Please make sure what you return matches the listing below exactly, minus its pictures.
►
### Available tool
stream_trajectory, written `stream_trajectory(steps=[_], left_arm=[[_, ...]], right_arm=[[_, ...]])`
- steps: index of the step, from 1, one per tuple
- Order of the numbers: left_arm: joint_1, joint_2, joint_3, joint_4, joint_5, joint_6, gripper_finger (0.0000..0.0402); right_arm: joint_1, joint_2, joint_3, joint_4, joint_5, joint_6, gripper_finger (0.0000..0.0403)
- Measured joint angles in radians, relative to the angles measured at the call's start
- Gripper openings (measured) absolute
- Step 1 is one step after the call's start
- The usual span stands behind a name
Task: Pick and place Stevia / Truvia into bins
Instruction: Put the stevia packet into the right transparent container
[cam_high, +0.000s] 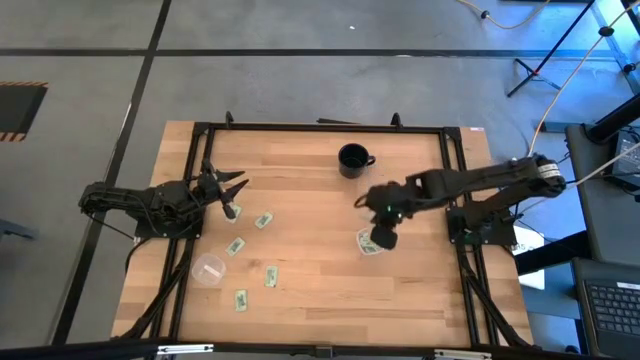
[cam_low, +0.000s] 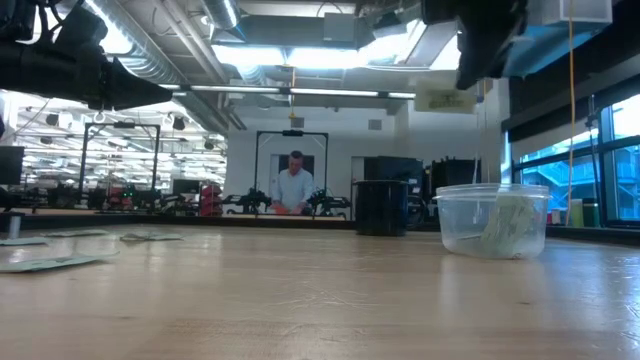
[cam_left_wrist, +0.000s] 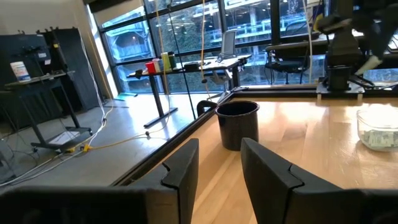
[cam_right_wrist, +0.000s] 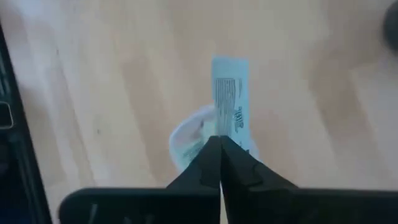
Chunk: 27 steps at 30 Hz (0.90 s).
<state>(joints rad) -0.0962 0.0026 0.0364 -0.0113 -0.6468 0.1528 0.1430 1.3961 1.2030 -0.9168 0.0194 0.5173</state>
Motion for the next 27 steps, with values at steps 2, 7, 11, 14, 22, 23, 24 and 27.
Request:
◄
SOLVED PROBLEM
### Available tool
stream_trajectory, written `stream_trajectory(steps=[_], left_arm=[[_, ...]], right_arm=[[_, ...]])`
- steps: index of the step, from 1, one per tuple
- Order of the numbers: left_arm: joint_1, joint_2, joint_3, joint_4, joint_5, joint_6, gripper_finger (0.0000..0.0402); right_arm: joint_1, joint_2, joint_3, joint_4, joint_5, joint_6, gripper_finger (0.0000..0.0403)
- Measured joint angles in radians, relative to the angles measured at the call's start
- Gripper openings (measured) absolute
- Step 1 is one step after the call's start
- The usual span stands behind a name
Task: Pick and place Stevia / Truvia into bins
Instruction: Put the stevia packet into the right transparent container
[cam_high, +0.000s] 
[cam_low, +0.000s] 
[cam_left_wrist, +0.000s] 
[cam_right_wrist, +0.000s] 
Chunk: 27 steps at 30 Hz (0.90 s).
<state>(joints rad) -0.0962 0.0026 0.0364 -0.0113 -0.6468 0.1528 0.1430 1.3961 1.2030 -0.9168 0.0194 0.5173</state>
Motion for the next 27 steps, with values at steps 2, 7, 11, 14, 22, 23, 24 and 27.
Request:

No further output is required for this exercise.